Work required:
Wherever the listing has a line with the string "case", copy that line out.

Top of Available data

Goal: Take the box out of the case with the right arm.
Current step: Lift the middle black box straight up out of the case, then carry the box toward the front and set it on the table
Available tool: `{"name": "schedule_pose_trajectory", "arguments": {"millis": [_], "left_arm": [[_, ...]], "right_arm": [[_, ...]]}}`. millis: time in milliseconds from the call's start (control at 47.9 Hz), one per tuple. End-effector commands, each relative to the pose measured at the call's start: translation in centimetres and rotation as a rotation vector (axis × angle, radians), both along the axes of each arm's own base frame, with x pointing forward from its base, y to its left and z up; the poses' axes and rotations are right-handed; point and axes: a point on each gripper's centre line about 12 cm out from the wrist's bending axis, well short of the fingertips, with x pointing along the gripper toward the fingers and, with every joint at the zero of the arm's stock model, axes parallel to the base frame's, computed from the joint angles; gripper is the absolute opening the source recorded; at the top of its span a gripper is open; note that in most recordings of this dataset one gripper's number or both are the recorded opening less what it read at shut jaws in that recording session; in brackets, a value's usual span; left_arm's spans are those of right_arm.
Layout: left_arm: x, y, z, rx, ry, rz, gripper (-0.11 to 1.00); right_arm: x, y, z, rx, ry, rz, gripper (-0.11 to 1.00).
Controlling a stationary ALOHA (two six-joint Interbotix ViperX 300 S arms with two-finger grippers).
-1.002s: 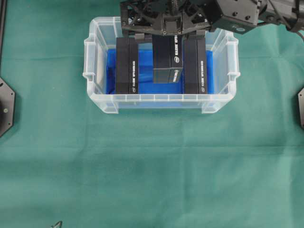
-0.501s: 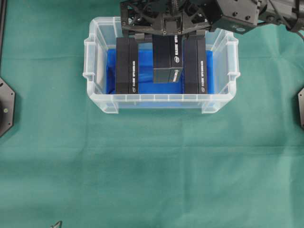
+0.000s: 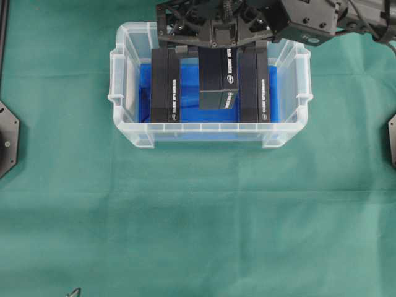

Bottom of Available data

Task response:
Goal: Take the box out of the case with the right arm.
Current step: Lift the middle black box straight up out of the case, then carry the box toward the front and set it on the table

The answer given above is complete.